Consider the HIV epidemic, another zoonotic event of the recent past. First associated with a stigmatised community and their allegedly debauched lifestyle, the scope and scale of the HIV epidemic was long obscured due to a biased, uneven and haphazard public health response. It took years for the virus to be seen as a health crisis that was not restricted to gay men and to be correctly understood as a global issue. Public anger at state inaction led to radically new forms of activism which raised public awareness of the HIV crisis through dramatic demonstrations. Social movements such as ACT-UP even played a part in improving the medical response by constructively breaking down the boundary of expertise separating expert from layman and doctor from patient.
Techno-optimists will claim the end of the pandemic with the arrival of a viable vaccine. It won’t be.

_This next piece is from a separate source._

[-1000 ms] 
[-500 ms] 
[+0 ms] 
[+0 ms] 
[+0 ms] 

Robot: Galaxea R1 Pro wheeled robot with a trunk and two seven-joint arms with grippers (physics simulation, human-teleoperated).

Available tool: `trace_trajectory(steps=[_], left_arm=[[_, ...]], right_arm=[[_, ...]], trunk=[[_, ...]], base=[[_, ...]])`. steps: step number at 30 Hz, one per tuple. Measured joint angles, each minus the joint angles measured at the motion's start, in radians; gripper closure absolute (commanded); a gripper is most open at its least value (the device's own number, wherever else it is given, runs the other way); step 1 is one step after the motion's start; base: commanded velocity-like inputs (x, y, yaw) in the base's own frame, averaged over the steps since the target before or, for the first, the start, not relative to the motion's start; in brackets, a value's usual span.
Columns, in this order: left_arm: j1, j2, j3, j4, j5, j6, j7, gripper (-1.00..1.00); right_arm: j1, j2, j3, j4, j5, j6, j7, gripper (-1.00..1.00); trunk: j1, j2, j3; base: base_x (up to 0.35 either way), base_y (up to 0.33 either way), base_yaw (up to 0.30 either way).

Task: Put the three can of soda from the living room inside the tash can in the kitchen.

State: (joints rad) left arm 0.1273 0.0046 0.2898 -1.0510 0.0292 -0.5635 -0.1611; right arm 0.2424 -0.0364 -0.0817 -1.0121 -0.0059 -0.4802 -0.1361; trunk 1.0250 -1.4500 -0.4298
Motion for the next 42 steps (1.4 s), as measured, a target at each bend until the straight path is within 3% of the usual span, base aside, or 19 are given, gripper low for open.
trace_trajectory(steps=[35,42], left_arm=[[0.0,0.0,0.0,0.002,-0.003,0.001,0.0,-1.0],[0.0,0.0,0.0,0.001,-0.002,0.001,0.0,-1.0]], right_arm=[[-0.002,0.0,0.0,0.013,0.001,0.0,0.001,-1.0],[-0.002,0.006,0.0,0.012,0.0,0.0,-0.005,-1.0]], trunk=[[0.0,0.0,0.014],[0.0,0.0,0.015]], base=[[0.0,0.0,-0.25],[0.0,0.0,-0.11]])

Eventually, the scale of the problem was realised, funding improved and anti-retrovirals generated following a long and complex lab and clinical testing process. This led to an affordable drugs regimen being approved that allowed people with AIDS to survive infection and stay alive. This hugely positive outcome was far from guaranteed. It required a confrontation between Western pharmaceutical companies and national governments around the world. Indian generic drug manufacturers played an important role in making a life-saving cocktail available cheaply. South Africa and Brazil used sovereign powers to make these drugs available to their afflicted populations, overturning international norms in the process. There is however one more lesson to be drawn from the HIV-AIDS crisis, beyond indifference, bias, poor public health management and the value of social movements. HIV-AIDS may be under control, but it is not over.

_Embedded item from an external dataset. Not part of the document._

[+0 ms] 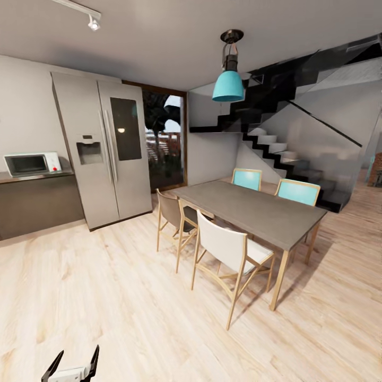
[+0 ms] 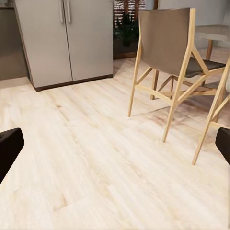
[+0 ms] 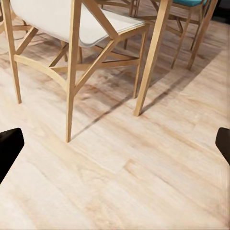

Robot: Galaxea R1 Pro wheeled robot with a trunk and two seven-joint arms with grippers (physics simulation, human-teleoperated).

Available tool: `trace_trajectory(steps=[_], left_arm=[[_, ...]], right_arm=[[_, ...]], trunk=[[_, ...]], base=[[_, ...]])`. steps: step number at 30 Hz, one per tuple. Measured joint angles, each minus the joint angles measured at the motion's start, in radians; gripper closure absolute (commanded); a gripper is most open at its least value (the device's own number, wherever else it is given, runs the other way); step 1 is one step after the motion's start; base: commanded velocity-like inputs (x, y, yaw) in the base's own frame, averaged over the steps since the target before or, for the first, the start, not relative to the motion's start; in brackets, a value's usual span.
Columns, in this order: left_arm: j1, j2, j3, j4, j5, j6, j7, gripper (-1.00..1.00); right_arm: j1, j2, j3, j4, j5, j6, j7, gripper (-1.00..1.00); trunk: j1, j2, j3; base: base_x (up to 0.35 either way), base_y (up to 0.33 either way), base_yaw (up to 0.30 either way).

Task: Put the three can of soda from the living room inside the tash can in the kitchen.

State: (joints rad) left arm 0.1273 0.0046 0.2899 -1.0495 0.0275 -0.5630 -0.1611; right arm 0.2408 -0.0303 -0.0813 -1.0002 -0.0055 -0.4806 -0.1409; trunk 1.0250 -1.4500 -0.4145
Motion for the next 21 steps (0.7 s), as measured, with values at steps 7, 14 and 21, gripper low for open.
trace_trajectory(steps=[7,14,21], left_arm=[[0.0,0.0,0.0,-0.001,0.0,0.0,0.0,-1.0],[0.0,0.0,0.0,-0.001,0.0,0.0,0.0,-1.0],[0.0,0.0,0.0,-0.001,0.0,0.0,0.0,-1.0]], right_arm=[[0.001,0.012,0.005,-0.043,-0.006,0.001,-0.099,-1.0],[0.001,0.018,0.011,-0.054,-0.006,0.003,-0.143,-1.0],[0.002,0.017,0.015,-0.058,-0.007,0.005,-0.149,-1.0]], trunk=[[0.0,0.0,0.0],[0.0,0.0,0.0],[0.0,0.0,0.0]], base=[[0.0,0.0,-0.012],[0.0,0.0,-0.002],[0.0,0.0,-0.011]])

This pandemic is likely to be like HIV in this respect. Covid-19 may come under control when a vaccine is found, but the crisis will not be over. Techno-optimists will claim the end of the pandemic with the arrival of a viable vaccine. It won’t be.
Two Conclusions
First, in the absence of concerted social action within and across national boundaries, the likelihood of change in the direction of inclusion and fairness, however desirable and possible, is very low. Due to the power of vested interests and the social tendency to fear any alteration of the status-quo, even a world-historic turning point (from the standpoint of exposing human vulnerabilities) may not change very much.

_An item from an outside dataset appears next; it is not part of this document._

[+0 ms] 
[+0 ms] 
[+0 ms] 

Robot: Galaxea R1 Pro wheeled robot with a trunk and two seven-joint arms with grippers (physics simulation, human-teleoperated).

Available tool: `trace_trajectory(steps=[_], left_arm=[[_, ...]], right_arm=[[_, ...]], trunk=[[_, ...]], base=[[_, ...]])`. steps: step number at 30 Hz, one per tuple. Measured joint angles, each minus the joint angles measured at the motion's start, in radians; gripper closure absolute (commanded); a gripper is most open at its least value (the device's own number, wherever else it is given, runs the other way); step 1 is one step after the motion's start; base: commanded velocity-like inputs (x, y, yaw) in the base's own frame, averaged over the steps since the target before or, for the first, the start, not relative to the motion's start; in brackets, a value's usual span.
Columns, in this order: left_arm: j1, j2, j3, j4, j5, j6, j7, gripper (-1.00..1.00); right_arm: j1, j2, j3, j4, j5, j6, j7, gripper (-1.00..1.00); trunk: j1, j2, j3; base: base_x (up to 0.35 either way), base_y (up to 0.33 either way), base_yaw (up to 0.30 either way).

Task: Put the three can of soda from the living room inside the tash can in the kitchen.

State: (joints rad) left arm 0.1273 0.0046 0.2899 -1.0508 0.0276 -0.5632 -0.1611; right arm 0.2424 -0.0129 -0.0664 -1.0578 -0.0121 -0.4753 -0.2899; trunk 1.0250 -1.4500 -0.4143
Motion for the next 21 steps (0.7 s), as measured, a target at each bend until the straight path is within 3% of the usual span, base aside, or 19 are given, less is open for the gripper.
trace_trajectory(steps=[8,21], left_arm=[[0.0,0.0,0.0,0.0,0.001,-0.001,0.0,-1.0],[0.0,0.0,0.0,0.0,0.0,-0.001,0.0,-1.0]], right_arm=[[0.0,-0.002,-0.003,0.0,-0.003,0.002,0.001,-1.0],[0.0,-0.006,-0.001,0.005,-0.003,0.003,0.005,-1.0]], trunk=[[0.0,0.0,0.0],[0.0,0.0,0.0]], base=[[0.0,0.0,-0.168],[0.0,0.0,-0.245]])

Second, what is unique about the Covid-19 pandemic is its lack of discrimination and universality of reach, joined with the absence of a distinct end-point to the crisis. What is not different is the unevenness of who is affected and who suffers more. This crisis is not a historic moment or ‘turning point’, as much as it is an historical process. The difficulty of coming to terms with this ongoing crisis in its fullness comes from the complexity of intersections of these three characteristics: universal, endless, and uneven.